Using the data below, transcribe exactly everything from the line that contains "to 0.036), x" down to the line that contains "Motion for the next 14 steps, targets". Include both of those lines and none of the pictures.

----------------------------------------

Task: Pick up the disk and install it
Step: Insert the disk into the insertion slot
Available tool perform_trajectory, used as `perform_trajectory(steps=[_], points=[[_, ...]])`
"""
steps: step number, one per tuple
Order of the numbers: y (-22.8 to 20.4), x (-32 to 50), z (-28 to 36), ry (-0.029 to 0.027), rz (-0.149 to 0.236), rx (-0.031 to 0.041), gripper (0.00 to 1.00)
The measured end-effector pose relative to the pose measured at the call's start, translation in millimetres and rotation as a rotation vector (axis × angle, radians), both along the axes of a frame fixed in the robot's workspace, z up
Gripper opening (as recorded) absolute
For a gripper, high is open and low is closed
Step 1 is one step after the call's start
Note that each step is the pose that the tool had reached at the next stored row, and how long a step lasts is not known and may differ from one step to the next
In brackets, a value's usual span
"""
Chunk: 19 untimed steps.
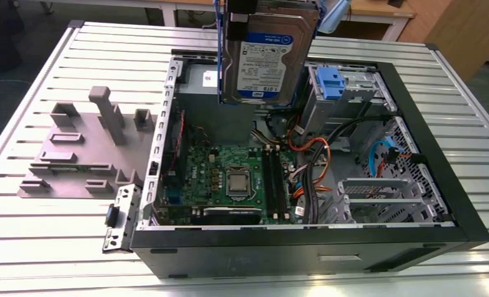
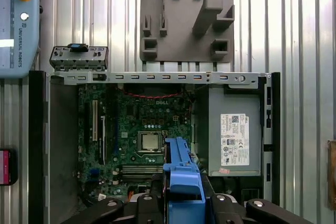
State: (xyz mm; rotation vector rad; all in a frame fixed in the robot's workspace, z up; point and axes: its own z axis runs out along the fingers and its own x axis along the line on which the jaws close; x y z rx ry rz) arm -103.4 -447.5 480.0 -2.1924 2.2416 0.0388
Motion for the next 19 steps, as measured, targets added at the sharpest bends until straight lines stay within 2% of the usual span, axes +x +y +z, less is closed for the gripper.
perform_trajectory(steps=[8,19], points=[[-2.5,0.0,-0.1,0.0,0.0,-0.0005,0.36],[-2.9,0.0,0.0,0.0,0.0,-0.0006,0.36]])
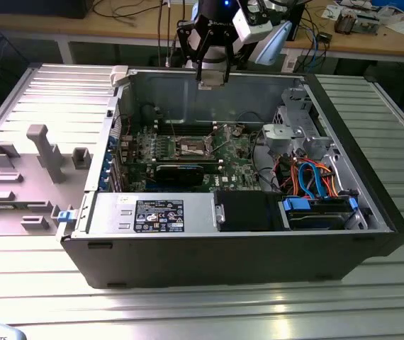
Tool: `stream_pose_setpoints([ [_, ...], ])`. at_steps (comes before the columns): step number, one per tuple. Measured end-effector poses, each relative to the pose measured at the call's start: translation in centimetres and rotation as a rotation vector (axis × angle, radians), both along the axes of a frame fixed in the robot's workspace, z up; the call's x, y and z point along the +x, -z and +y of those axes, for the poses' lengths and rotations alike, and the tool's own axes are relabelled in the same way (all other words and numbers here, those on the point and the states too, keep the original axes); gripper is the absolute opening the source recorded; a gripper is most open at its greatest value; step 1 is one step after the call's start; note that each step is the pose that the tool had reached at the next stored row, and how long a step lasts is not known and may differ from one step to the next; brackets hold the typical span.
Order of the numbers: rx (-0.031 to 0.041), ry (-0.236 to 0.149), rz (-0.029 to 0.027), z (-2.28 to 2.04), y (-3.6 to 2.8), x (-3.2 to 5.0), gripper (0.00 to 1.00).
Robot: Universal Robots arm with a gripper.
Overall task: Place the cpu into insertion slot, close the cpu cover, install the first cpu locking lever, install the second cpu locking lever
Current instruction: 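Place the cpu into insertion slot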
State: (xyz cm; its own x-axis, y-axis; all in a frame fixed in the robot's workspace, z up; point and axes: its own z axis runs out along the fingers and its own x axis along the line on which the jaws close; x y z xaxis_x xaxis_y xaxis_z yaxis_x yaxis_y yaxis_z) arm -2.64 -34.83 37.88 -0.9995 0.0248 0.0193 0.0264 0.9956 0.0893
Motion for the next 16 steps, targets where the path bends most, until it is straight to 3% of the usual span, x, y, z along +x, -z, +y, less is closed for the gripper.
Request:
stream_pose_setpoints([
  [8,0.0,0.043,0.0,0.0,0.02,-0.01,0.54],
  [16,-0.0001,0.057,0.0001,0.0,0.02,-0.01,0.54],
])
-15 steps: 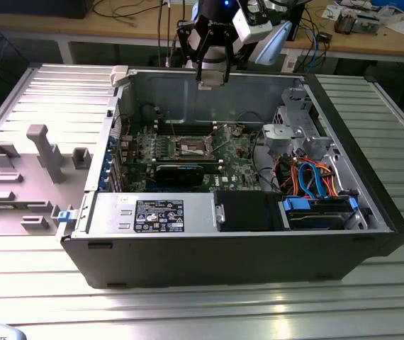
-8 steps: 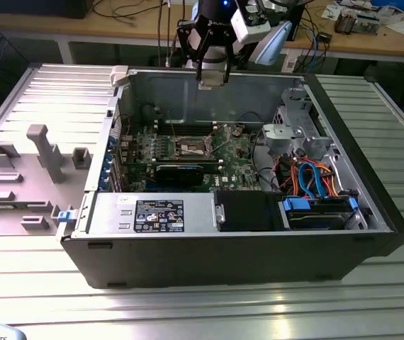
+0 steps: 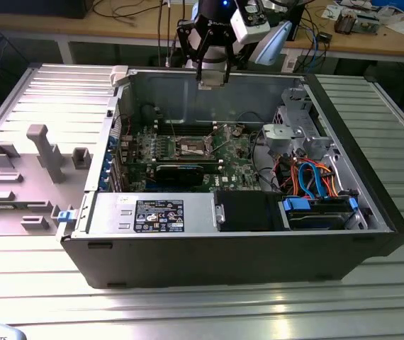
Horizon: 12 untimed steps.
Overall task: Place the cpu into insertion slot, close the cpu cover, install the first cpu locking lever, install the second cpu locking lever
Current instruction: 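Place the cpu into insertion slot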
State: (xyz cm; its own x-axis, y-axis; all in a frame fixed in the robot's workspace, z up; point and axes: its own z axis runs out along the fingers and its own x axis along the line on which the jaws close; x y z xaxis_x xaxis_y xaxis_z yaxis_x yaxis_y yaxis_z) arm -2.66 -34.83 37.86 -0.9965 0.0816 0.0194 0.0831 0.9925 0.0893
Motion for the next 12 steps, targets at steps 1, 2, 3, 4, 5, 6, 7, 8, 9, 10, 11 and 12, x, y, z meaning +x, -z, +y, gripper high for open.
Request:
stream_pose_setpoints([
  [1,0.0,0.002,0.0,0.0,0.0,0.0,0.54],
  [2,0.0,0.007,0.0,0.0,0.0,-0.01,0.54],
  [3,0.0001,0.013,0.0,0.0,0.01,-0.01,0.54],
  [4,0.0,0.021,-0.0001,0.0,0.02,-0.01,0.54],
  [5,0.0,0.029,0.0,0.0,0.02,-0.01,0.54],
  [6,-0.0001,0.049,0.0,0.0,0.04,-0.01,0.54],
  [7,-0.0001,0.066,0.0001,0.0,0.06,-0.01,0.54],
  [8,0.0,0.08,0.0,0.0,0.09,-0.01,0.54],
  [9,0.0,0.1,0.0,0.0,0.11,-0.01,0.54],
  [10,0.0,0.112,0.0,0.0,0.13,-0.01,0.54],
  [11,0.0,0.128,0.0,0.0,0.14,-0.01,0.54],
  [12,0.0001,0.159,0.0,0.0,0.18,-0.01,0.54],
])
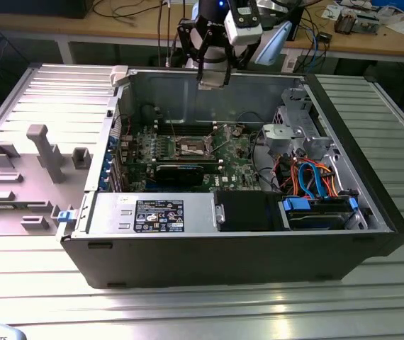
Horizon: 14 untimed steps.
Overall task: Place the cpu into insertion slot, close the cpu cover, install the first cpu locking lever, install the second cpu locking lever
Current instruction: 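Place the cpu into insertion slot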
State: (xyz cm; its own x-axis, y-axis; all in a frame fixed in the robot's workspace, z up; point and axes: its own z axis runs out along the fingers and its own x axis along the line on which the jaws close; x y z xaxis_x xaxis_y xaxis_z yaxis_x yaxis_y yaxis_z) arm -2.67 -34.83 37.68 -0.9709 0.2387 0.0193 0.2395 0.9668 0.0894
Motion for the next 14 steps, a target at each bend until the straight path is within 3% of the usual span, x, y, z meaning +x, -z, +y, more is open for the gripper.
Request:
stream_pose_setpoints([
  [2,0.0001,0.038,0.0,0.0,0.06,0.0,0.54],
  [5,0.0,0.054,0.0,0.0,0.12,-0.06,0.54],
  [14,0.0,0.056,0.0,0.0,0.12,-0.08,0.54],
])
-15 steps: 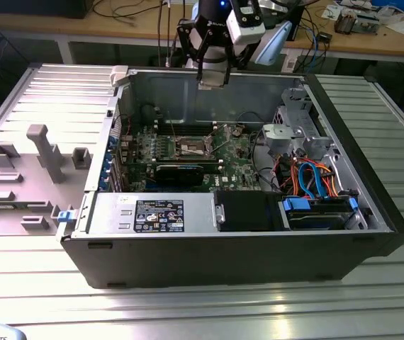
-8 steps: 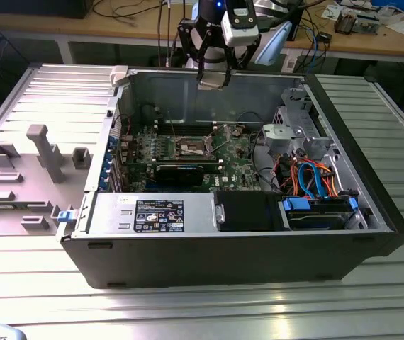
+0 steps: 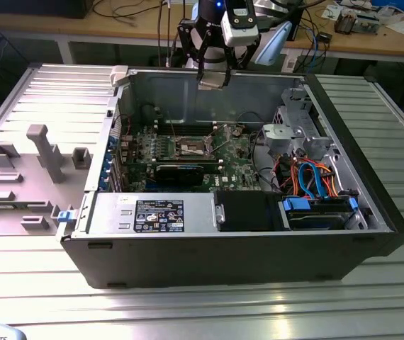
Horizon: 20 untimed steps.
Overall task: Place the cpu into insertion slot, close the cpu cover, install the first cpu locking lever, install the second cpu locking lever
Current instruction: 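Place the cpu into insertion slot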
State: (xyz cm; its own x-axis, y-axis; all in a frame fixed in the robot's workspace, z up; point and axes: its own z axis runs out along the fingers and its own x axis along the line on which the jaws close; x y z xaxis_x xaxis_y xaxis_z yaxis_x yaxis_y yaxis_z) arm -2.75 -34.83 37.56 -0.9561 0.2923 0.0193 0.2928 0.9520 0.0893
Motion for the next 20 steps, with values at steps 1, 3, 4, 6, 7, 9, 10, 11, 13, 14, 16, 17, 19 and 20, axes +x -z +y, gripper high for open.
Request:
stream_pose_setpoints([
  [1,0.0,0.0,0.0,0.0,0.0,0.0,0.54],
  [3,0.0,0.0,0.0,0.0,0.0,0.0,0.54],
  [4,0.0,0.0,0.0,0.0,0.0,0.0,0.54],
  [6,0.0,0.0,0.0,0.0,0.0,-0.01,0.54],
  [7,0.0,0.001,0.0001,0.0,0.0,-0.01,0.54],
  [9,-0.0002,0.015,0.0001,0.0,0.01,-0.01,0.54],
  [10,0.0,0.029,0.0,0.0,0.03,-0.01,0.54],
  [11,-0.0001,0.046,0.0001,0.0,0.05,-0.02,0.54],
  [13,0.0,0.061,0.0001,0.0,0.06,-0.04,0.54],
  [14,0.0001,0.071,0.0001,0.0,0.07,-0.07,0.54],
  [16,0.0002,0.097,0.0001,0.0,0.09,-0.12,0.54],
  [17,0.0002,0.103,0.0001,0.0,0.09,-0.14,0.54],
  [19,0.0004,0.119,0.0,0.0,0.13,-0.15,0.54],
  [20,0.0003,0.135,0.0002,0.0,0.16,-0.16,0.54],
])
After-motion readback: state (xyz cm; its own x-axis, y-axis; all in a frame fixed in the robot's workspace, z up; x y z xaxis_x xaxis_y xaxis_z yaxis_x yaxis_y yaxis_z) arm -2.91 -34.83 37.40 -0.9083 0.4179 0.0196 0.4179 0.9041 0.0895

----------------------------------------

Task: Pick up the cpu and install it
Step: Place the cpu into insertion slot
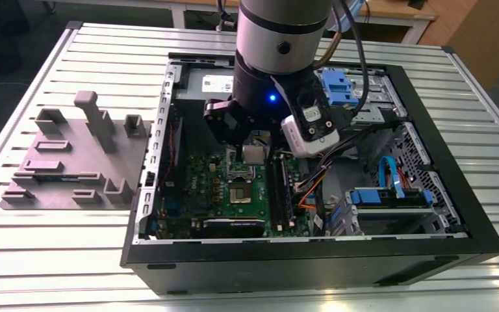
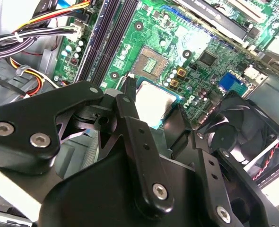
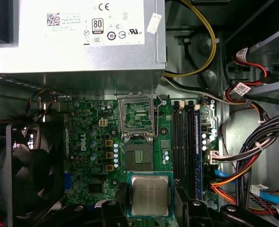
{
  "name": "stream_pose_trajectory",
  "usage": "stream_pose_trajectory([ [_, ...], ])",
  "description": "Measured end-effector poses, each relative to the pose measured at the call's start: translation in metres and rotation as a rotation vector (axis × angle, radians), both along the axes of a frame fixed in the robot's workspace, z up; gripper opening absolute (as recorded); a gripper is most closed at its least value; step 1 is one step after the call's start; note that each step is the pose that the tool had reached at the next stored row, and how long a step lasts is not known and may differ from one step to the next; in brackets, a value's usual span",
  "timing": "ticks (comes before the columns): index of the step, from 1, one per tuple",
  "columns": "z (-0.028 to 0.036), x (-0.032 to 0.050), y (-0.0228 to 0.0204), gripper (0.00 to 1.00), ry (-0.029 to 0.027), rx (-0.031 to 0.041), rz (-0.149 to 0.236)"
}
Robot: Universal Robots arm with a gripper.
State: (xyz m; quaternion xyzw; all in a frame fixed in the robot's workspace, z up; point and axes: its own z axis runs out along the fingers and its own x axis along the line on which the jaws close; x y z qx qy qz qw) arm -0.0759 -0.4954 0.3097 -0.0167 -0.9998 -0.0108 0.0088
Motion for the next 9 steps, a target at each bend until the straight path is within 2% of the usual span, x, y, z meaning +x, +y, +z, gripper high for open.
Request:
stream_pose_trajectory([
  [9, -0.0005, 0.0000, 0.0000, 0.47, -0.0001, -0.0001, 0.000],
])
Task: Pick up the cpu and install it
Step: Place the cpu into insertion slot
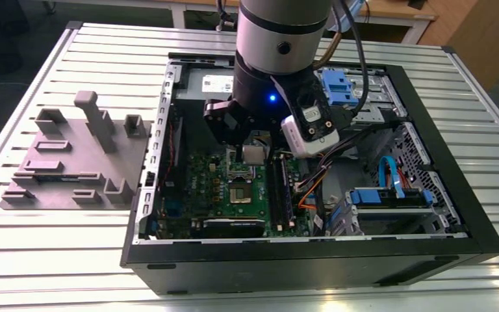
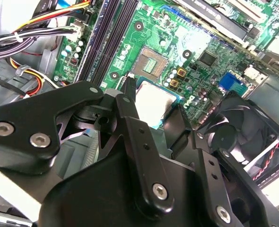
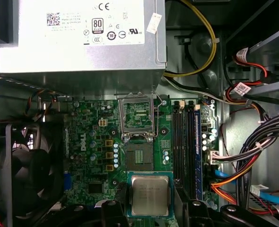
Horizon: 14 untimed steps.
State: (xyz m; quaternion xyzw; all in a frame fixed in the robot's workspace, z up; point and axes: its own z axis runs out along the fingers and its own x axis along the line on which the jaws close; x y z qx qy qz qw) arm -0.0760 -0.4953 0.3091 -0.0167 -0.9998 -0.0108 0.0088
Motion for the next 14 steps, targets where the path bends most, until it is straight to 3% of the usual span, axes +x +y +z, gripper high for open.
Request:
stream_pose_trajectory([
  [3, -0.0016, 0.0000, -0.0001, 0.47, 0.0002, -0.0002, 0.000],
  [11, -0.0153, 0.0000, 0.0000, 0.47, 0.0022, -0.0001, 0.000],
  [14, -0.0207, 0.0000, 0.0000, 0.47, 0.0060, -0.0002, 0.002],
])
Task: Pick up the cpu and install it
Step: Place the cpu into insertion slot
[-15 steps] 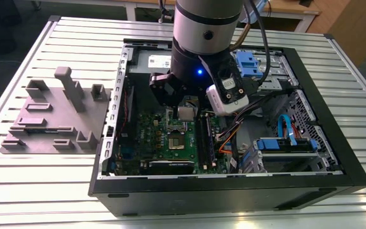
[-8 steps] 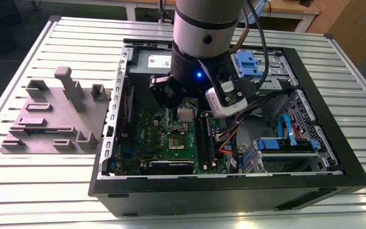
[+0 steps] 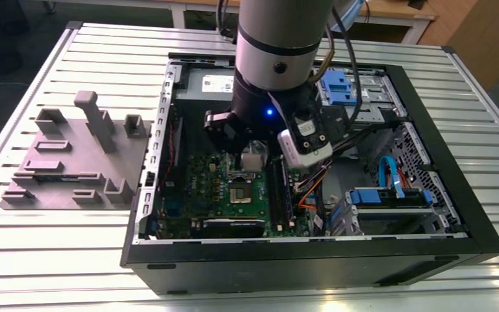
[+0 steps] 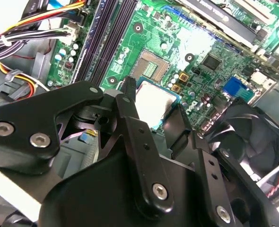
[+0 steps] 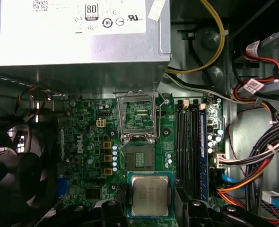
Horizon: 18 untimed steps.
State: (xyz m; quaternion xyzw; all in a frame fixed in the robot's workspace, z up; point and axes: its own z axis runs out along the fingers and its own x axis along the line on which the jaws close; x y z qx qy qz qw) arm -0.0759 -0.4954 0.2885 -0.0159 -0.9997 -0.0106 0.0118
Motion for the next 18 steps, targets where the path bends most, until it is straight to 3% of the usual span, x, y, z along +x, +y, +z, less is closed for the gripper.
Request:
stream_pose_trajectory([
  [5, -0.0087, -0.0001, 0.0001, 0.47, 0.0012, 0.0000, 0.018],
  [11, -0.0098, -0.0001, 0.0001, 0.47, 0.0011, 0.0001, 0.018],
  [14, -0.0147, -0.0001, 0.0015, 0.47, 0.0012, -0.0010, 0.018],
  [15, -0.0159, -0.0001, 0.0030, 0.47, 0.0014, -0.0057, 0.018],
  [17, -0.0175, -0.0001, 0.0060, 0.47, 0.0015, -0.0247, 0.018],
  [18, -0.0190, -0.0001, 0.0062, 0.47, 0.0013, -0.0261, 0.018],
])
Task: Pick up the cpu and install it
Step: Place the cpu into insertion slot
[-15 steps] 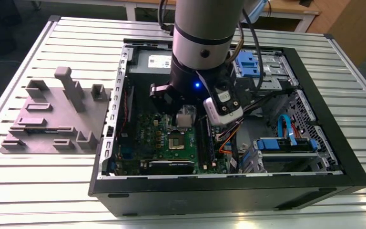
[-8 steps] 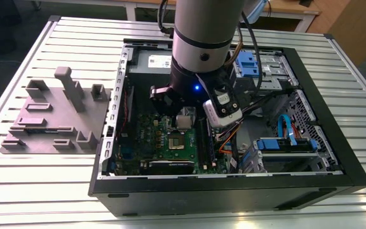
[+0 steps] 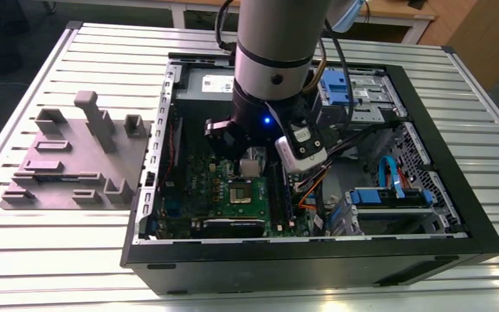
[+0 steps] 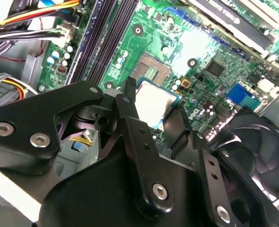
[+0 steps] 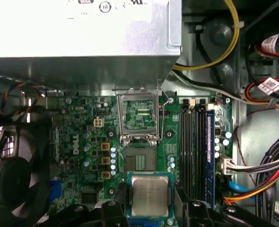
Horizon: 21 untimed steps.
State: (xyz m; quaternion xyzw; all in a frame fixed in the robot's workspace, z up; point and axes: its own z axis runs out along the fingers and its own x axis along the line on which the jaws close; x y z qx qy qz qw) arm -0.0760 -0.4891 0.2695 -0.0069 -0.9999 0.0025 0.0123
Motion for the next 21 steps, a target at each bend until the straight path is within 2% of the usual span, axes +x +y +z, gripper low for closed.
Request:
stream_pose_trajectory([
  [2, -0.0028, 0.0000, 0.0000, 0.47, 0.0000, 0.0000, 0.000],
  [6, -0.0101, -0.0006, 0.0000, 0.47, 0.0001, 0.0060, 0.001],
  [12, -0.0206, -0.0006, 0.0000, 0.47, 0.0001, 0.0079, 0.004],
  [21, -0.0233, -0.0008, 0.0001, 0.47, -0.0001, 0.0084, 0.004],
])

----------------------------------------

SOLUTION >>
  "columns": "z (-0.028 to 0.036), x (-0.032 to 0.050), y (-0.0228 to 0.0204), gripper (0.00 to 1.00), ry (-0.029 to 0.027), rx (-0.031 to 0.041), rz (-0.149 to 0.236)"
}
Robot: Universal Robots arm with a gripper.
State: (xyz m; quaternion xyzw; all in a frame fixed in the robot's workspace, z up; point and axes: its own z axis runs out along the fingers and its own x axis along the line on which the jaws close; x y z qx qy qz qw) arm -0.0759 -0.4954 0.3097 -0.0167 -0.9998 -0.0108 0.0088
Motion for the next 9 steps, a target at each bend until the straight path is within 2% of the usual span, x, y, z meaning +x, +y, +z, gripper high for open.
Request:
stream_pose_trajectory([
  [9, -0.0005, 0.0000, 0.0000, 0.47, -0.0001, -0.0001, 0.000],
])
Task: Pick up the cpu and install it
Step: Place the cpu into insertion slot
Horizon: 14 untimed steps.
State: (xyz m; quaternion xyzw; all in a frame fixed in the robot's workspace, z up; point and axes: its own z axis runs out along the fingers and its own x axis along the line on which the jaws close; x y z qx qy qz qw) arm -0.0760 -0.4953 0.3091 -0.0167 -0.9998 -0.0108 0.0088
Motion for the next 14 steps, targets where the path bends most, until it is straight to 3% of the usual span, axes +x +y +z, gripper high for open.

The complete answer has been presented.